US12435335B2ActiveUtilityA1
Promoting nutrient absorption through the colon
Est. expiryJun 6, 2042(~15.9 yrs left)· nominal 20-yr term from priority
Inventors:Qiao Zhou
A61P 1/14C12N 2310/531C12N 2800/80C12N 2310/20C12N 2310/14C12N 15/907C12N 9/22C12N 15/113
65
PatentIndex Score
0
Cited by
34
References
20
Claims
Abstract
A method for deleting or inactivating at least one Satb2 allele or inhibiting expression of a Satb2 gene in one or more starting cells of a subject, to thereby convert the starting cells into small intestine-like cells, and methods of using those cells, is provided.
Claims
exact text as granted — not AI-modifiedWhat is claimed:
1. A method comprising deleting or inactivating at least one Satb2 allele or inhibiting expression of a Satb2 gene in one or more starting cells of a subject, to thereby convert the starting cells into ileal-like cells, wherein the starting cells comprise colonic cells, colonic stem cells, colonic organoids, colonic progenitor cells or a combination thereof.
2. The method of claim 1 , wherein the Satb2 gene encodes a SATB2 protein with at least 95% sequence identity to any one of SEQ ID NOs:1, 3, 4, or 5.
3. The method of claim 1 , wherein the starting cells are within the subject.
4. The method of claim 1 , wherein deleting or inactivating at least one Satb2 allele comprises administering genomic modifying agents to the subject that target one or both Satb2 alleles in the subject.
5. The method of claim 1 , wherein the starting cells are obtained from a biopsy, autopsy or a combination thereof.
6. The method of claim 1 , wherein the method is performed in vitro.
7. The method of claim 6 , wherein the starting cells are autologous or allogeneic to the subject.
8. The method of claim 1 , wherein deleting or inactivating at least one Satb2 allele comprises one or more of Cre/lox-mediated, floxing (flox/flox)-mediated, CRISPR-mediated, TALENS-mediated, ZFN-mediated knockout, base-editing-mediated, knockout, or knockdown of at least one Satb2 allele in one or more starting cells.
9. The method of claim 8 , wherein the one or more CRISPR, TALENS, ZFN, or base-editing reagents comprises one or more guide RNAs or a vector that can express one or more guide RNAs, where the one or more guide RNAs can specifically bind to a Satb2 genomic site.

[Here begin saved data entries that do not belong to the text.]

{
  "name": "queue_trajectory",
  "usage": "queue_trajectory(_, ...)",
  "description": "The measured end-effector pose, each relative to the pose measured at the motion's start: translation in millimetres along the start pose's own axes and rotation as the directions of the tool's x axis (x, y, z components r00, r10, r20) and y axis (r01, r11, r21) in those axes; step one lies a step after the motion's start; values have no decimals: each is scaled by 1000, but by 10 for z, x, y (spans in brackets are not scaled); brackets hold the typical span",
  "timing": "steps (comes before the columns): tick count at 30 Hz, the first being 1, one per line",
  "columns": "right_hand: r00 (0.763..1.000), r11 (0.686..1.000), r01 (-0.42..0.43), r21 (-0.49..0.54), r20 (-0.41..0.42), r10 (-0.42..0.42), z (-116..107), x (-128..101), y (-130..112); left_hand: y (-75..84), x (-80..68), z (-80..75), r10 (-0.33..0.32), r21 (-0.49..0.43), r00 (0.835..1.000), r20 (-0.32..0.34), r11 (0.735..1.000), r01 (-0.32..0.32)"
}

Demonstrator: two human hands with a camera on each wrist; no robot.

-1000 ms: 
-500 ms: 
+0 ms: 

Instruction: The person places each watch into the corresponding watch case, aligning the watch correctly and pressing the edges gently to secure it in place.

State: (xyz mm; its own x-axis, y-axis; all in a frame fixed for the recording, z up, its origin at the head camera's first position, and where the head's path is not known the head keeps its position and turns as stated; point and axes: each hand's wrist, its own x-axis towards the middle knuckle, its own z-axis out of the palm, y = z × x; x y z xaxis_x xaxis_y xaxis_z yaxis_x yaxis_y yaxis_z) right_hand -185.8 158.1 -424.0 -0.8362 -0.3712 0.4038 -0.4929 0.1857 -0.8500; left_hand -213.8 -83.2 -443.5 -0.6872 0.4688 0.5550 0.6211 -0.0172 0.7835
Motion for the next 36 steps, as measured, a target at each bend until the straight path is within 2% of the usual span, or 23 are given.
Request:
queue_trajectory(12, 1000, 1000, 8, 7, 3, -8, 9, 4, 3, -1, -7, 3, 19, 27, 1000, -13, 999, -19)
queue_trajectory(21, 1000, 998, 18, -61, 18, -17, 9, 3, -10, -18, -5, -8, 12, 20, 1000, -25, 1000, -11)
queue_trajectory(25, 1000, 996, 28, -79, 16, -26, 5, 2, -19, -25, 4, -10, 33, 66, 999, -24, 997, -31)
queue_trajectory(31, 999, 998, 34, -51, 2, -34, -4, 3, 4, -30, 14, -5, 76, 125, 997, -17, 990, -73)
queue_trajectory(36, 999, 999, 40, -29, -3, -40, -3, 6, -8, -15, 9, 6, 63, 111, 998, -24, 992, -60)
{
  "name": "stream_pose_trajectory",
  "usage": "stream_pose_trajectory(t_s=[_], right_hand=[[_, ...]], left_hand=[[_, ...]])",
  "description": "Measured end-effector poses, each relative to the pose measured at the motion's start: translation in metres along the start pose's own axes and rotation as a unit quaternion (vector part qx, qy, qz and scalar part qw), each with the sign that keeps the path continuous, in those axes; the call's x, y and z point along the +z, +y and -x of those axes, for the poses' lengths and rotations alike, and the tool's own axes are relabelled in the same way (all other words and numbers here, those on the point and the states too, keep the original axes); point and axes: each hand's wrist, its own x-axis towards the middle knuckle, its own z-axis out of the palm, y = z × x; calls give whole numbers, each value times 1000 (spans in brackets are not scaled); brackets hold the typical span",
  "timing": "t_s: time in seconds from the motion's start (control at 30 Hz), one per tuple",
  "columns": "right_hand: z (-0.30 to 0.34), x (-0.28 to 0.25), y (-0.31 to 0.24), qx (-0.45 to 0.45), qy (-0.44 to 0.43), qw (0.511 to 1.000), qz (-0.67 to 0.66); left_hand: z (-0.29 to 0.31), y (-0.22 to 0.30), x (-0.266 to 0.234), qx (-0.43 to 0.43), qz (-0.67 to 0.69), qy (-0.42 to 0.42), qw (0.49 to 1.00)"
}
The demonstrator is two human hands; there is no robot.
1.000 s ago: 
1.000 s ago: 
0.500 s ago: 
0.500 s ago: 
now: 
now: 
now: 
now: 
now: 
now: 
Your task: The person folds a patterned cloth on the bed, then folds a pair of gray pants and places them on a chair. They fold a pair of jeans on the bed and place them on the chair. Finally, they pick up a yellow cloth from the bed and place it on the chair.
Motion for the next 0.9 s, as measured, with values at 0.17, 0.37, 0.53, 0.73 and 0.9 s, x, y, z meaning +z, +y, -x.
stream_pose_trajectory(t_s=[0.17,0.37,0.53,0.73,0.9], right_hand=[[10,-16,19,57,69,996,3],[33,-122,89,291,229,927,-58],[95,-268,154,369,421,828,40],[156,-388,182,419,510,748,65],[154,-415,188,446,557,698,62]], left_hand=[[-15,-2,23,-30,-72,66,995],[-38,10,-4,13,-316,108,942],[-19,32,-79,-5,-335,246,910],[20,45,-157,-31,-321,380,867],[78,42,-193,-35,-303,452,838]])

10. The method of claim 9 , wherein one or more of the guide RNAs comprises an RNA sequence corresponding to SEQ ID NO:6.
11. The method of claim 6 , further comprising selecting at least one ileal-like cell and expanding the at least one ileal-like cell into a population of ileal-like cells.
12. The method of claim 11 , further comprising administering a population of ileal-like cells to the subject.
13. The method of claim 12 , wherein the population of ileal-like cells is administered to the abdomen or intestines of the subject.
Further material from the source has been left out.